Extracted records:
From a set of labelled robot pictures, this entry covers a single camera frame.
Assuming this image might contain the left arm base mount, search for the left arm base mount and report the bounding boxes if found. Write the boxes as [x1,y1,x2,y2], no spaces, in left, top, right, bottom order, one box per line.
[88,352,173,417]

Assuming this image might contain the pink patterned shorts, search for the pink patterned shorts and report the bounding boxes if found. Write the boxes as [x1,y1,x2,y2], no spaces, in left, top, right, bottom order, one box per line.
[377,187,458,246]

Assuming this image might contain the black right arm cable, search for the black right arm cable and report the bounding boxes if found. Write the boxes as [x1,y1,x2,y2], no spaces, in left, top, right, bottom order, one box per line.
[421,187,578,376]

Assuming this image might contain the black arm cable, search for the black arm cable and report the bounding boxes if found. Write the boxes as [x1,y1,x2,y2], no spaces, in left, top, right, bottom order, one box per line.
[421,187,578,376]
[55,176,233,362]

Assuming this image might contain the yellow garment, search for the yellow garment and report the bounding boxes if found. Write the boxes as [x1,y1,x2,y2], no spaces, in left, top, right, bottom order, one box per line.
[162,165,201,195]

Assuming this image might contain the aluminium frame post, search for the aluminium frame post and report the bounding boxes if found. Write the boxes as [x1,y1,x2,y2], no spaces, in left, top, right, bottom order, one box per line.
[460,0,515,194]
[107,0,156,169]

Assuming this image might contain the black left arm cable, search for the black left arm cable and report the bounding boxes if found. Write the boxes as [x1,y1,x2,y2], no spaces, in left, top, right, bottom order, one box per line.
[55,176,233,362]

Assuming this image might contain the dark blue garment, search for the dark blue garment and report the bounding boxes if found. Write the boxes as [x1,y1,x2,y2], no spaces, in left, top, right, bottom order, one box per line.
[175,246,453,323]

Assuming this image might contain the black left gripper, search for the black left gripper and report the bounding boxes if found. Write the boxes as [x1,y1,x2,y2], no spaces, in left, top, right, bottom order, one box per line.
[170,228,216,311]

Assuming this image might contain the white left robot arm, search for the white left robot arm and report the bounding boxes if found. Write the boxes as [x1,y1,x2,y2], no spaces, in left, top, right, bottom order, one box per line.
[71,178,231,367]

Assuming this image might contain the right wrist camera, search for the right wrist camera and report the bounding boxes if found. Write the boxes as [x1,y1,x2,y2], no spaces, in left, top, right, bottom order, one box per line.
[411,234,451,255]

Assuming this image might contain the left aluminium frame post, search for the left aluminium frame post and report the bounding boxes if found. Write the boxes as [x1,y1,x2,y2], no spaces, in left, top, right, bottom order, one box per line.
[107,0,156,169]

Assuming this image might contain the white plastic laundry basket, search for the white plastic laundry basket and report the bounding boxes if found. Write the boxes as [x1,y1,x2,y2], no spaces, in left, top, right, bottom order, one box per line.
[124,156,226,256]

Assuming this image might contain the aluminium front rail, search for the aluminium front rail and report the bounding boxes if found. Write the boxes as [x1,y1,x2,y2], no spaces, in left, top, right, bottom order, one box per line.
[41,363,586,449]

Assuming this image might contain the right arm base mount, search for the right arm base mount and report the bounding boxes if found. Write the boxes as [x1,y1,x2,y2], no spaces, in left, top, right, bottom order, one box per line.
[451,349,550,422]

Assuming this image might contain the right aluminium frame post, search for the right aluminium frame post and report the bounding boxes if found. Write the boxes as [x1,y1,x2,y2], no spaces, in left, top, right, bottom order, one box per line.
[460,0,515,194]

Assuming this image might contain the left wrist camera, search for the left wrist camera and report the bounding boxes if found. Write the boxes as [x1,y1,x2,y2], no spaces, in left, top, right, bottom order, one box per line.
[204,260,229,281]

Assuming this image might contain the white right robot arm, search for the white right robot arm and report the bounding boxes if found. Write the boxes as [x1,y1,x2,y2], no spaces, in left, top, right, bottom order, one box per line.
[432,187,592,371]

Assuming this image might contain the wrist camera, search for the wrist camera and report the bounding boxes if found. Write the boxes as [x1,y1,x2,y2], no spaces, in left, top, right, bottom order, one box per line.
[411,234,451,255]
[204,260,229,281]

- Try it
Each line of the data is to be transcribed exactly, with nothing left out.

- Result of the task
From a set of labelled robot pictures, this entry covers a single camera frame.
Assuming this image might contain the left arm base mount, search for the left arm base mount and report the bounding boxes if found. Write the boxes as [x1,y1,x2,y2], no spaces, in left, top, right, bottom order, one box per line.
[88,352,173,417]

Assuming this image might contain the pink patterned shorts, search for the pink patterned shorts and report the bounding boxes if found. Write the boxes as [x1,y1,x2,y2], no spaces, in left, top, right, bottom order, one box per line.
[377,187,458,246]

Assuming this image might contain the black right arm cable, search for the black right arm cable and report the bounding boxes if found. Write the boxes as [x1,y1,x2,y2], no spaces, in left, top, right, bottom order, one box per line.
[421,187,578,376]

Assuming this image might contain the black arm cable, search for the black arm cable and report the bounding boxes if found. Write the boxes as [x1,y1,x2,y2], no spaces, in left, top, right, bottom order, one box per line.
[421,187,578,376]
[55,176,233,362]

Assuming this image might contain the yellow garment, search for the yellow garment and report the bounding boxes if found. Write the boxes as [x1,y1,x2,y2], no spaces, in left, top, right, bottom order, one box per line.
[162,165,201,195]

Assuming this image might contain the aluminium frame post, search for the aluminium frame post and report the bounding boxes if found. Write the boxes as [x1,y1,x2,y2], no spaces, in left, top, right, bottom order, one box per line.
[460,0,515,194]
[107,0,156,169]

Assuming this image might contain the black left arm cable, search for the black left arm cable and report the bounding boxes if found. Write the boxes as [x1,y1,x2,y2], no spaces, in left, top, right, bottom order, one box per line.
[55,176,233,362]

Assuming this image might contain the dark blue garment, search for the dark blue garment and report the bounding boxes if found. Write the boxes as [x1,y1,x2,y2], no spaces, in left, top, right, bottom order, one box per line.
[175,246,453,323]

Assuming this image might contain the black left gripper, search for the black left gripper and report the bounding boxes if found. Write the boxes as [x1,y1,x2,y2], no spaces, in left, top, right, bottom order, one box per line.
[170,228,216,311]

Assuming this image might contain the white left robot arm, search for the white left robot arm and report the bounding boxes if found. Write the boxes as [x1,y1,x2,y2], no spaces, in left, top, right, bottom order, one box per line.
[71,178,231,367]

Assuming this image might contain the right wrist camera, search for the right wrist camera and report the bounding boxes if found. Write the boxes as [x1,y1,x2,y2], no spaces, in left, top, right, bottom order, one box per line.
[411,234,451,255]

Assuming this image might contain the left aluminium frame post, search for the left aluminium frame post and report the bounding boxes if found. Write the boxes as [x1,y1,x2,y2], no spaces, in left, top, right, bottom order, one box per line.
[107,0,156,169]

Assuming this image might contain the white plastic laundry basket, search for the white plastic laundry basket and report the bounding boxes if found. Write the boxes as [x1,y1,x2,y2], no spaces, in left, top, right, bottom order, one box per line.
[124,156,226,256]

Assuming this image might contain the aluminium front rail, search for the aluminium front rail and report the bounding boxes if found. Write the boxes as [x1,y1,x2,y2], no spaces, in left, top, right, bottom order, one box per line.
[41,363,586,449]

Assuming this image might contain the right arm base mount, search for the right arm base mount and report the bounding boxes if found. Write the boxes as [x1,y1,x2,y2], no spaces, in left, top, right, bottom order, one box per line.
[451,349,550,422]

Assuming this image might contain the right aluminium frame post, search for the right aluminium frame post and report the bounding boxes if found. Write the boxes as [x1,y1,x2,y2], no spaces, in left, top, right, bottom order, one box per line.
[460,0,515,194]

Assuming this image might contain the left wrist camera, search for the left wrist camera and report the bounding boxes if found. Write the boxes as [x1,y1,x2,y2], no spaces, in left, top, right, bottom order, one box per line.
[204,260,229,281]

Assuming this image might contain the white right robot arm, search for the white right robot arm and report the bounding boxes if found. Write the boxes as [x1,y1,x2,y2], no spaces, in left, top, right, bottom order, one box per line.
[432,187,592,371]

Assuming this image might contain the wrist camera, search for the wrist camera and report the bounding boxes if found. Write the boxes as [x1,y1,x2,y2], no spaces, in left, top, right, bottom order, one box per line.
[411,234,451,255]
[204,260,229,281]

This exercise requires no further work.